WHAT YOU HAVE TO DO: Transcribe, verbatim, every line from the start of the entries through the line that contains "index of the"; include both boundary lines and omit all others.

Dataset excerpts
....................
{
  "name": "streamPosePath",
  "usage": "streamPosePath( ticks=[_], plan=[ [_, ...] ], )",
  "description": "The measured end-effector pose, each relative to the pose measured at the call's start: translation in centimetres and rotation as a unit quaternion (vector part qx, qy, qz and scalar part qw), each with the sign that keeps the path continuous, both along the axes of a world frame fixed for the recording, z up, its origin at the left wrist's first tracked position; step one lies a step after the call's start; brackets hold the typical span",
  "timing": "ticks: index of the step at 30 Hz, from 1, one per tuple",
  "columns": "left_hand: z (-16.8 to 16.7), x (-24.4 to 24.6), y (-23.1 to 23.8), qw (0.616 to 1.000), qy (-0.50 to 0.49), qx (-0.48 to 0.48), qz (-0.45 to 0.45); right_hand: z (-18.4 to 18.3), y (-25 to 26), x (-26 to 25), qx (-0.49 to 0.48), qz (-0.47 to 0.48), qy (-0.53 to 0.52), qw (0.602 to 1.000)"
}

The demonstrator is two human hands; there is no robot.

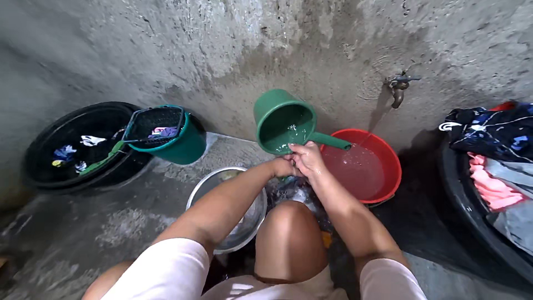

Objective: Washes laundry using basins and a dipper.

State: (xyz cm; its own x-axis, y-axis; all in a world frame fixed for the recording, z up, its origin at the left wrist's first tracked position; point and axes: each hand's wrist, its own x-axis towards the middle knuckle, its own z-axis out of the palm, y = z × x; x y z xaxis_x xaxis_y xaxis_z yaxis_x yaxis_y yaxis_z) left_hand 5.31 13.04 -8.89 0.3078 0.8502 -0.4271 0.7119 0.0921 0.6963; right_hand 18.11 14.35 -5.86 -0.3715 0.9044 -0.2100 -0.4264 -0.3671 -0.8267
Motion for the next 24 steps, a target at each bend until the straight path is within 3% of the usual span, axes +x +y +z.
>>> streamPosePath(
  ticks=[3, 5, 8, 11, 13, 15, 17, 19, 22, 24],
  plan=[
    [0.7, -0.2, 0.1, 0.995, 0.067, -0.020, -0.068, 0.8, -0.5, -0.3, -0.007, 0.000, -0.034, 0.999],
    [1.8, 0.2, -0.6, 0.994, 0.084, 0.022, -0.071, 1.0, -0.8, -0.5, 0.017, -0.004, -0.056, 0.998],
    [3.1, 0.8, -1.1, 0.982, 0.170, 0.026, -0.079, 0.0, -1.0, -0.6, 0.122, -0.024, -0.079, 0.989],
    [2.7, 0.6, -1.3, 0.979, 0.192, 0.045, -0.057, -1.6, -1.2, -0.2, 0.215, -0.117, -0.112, 0.963],
    [2.2, 0.4, -1.4, 0.985, 0.170, 0.028, -0.035, -2.8, -1.1, 0.9, 0.195, -0.208, -0.143, 0.948],
    [1.6, -0.2, -1.6, 0.994, 0.106, 0.009, 0.011, -4.0, -0.1, 2.9, 0.092, -0.315, -0.177, 0.928],
    [1.8, -0.8, -2.0, 0.998, 0.040, -0.009, 0.051, -6.0, 1.5, 6.3, -0.031, -0.371, -0.285, 0.883],
    [2.7, -1.3, -2.6, 0.997, -0.009, -0.003, 0.070, -8.0, 2.6, 10.6, -0.091, -0.334, -0.458, 0.819],
    [6.3, -1.6, -4.1, 0.994, -0.069, -0.017, 0.081, -10.2, 3.3, 16.2, -0.059, -0.210, -0.701, 0.679],
    [8.7, -2.5, -5.5, 0.986, -0.135, -0.021, 0.093, -12.0, 3.4, 18.4, -0.002, -0.145, -0.776, 0.614]
  ],
)
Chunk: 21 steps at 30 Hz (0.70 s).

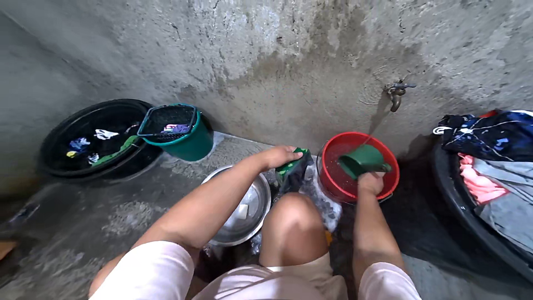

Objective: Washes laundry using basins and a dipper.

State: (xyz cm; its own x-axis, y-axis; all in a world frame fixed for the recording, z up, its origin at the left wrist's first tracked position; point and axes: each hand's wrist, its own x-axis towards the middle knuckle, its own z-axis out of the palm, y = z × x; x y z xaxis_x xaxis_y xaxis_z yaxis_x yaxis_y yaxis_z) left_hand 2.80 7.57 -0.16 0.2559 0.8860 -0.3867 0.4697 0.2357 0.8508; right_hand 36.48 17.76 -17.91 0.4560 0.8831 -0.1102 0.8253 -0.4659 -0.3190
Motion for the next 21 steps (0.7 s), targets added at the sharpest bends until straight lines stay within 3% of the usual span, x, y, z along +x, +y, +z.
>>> streamPosePath(
  ticks=[2, 4, 6, 8, 10, 13, 18, 21],
  plan=[
    [0.7, -1.3, -1.3, 0.990, -0.125, -0.002, 0.059, -0.5, -0.2, 0.5, -0.050, 0.060, -0.037, 0.996],
    [-0.5, -2.0, -1.6, 0.964, -0.219, -0.028, 0.147, -0.1, -0.6, 0.0, -0.104, 0.069, -0.008, 0.992],
    [-3.0, -2.1, -1.9, 0.958, -0.217, -0.082, 0.169, 0.4, -0.9, -0.5, -0.125, 0.022, 0.100, 0.987],
    [-4.4, -1.6, -1.9, 0.959, -0.217, -0.100, 0.155, 0.3, -0.7, -0.8, -0.065, -0.071, 0.270, 0.958],
    [-4.8, -0.9, -1.9, 0.960, -0.211, -0.102, 0.151, 0.6, -1.5, -2.3, 0.033, -0.163, 0.448, 0.879],
    [-5.5, 0.0, -1.1, 0.978, -0.149, -0.075, 0.126, 2.9, -2.7, -6.2, 0.146, -0.203, 0.595, 0.764],
    [-5.8, 2.1, 0.4, 0.993, 0.013, -0.003, 0.116, 7.9, -5.0, -12.7, 0.231, -0.136, 0.723, 0.636],
    [-5.7, 3.4, 1.0, 0.990, 0.088, 0.003, 0.113, 11.3, -6.0, -15.4, 0.185, -0.070, 0.796, 0.573]
  ],
)
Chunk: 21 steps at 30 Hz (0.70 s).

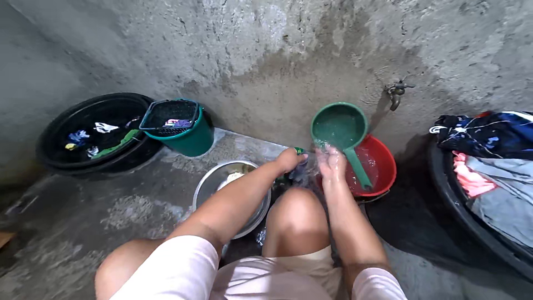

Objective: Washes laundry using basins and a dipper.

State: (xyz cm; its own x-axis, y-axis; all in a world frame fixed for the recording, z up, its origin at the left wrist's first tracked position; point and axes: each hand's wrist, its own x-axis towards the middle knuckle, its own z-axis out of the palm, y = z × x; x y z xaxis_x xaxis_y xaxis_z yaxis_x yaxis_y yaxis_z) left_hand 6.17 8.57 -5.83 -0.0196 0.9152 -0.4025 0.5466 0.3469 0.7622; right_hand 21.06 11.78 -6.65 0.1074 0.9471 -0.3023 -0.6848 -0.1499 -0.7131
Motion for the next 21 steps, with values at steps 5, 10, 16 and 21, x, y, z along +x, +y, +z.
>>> streamPosePath(
  ticks=[5, 10, 16, 21],
  plan=[
    [-0.5, -0.1, 0.5, 0.998, 0.047, -0.001, -0.043, 2.1, 0.3, -3.0, 0.035, 0.102, -0.019, 0.994],
    [-0.1, -1.2, 1.0, 0.963, 0.196, 0.037, -0.179, 2.8, 1.1, -4.0, 0.050, 0.186, -0.024, 0.981],
    [0.8, -1.1, 1.7, 0.932, 0.259, 0.011, -0.253, 4.0, 1.6, -4.5, 0.080, 0.241, -0.078, 0.964],
    [1.4, -0.7, 1.9, 0.929, 0.285, 0.007, -0.235, 3.0, 1.4, -5.5, 0.096, 0.177, -0.129, 0.971]
  ],
)
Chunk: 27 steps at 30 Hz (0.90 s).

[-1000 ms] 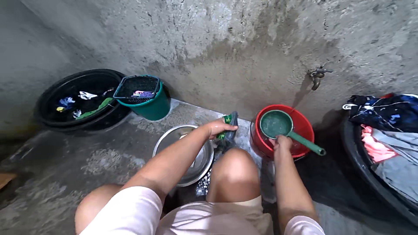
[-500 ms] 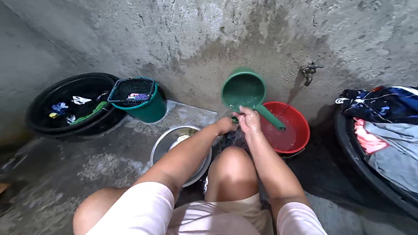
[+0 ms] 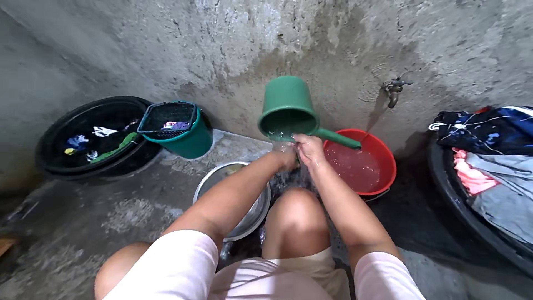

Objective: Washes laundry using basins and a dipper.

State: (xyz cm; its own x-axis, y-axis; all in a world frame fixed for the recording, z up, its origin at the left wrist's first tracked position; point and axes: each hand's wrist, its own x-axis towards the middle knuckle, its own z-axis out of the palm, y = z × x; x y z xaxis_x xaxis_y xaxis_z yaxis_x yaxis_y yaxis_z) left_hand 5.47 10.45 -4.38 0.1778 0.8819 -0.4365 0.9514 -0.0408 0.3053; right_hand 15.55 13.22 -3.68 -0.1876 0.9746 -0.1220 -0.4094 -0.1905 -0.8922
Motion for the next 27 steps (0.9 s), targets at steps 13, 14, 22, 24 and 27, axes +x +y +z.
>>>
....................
RESULT OF THE TASK:
{
  "name": "streamPosePath",
  "usage": "streamPosePath( ticks=[_], plan=[ [_, ...] ], )",
  "description": "The measured end-effector pose, each relative to the pose measured at the call's start: translation in centimetres and rotation as a unit quaternion (vector part qx, qy, qz and scalar part qw), each with the sign that keeps the path continuous, both along the axes of a world frame fixed for the recording, z up, its origin at the left wrist's first tracked position; step one lies a step after the call's start; brackets hold the typical span",
  "timing": "ticks: index of the step at 30 Hz, from 1, one per tuple",

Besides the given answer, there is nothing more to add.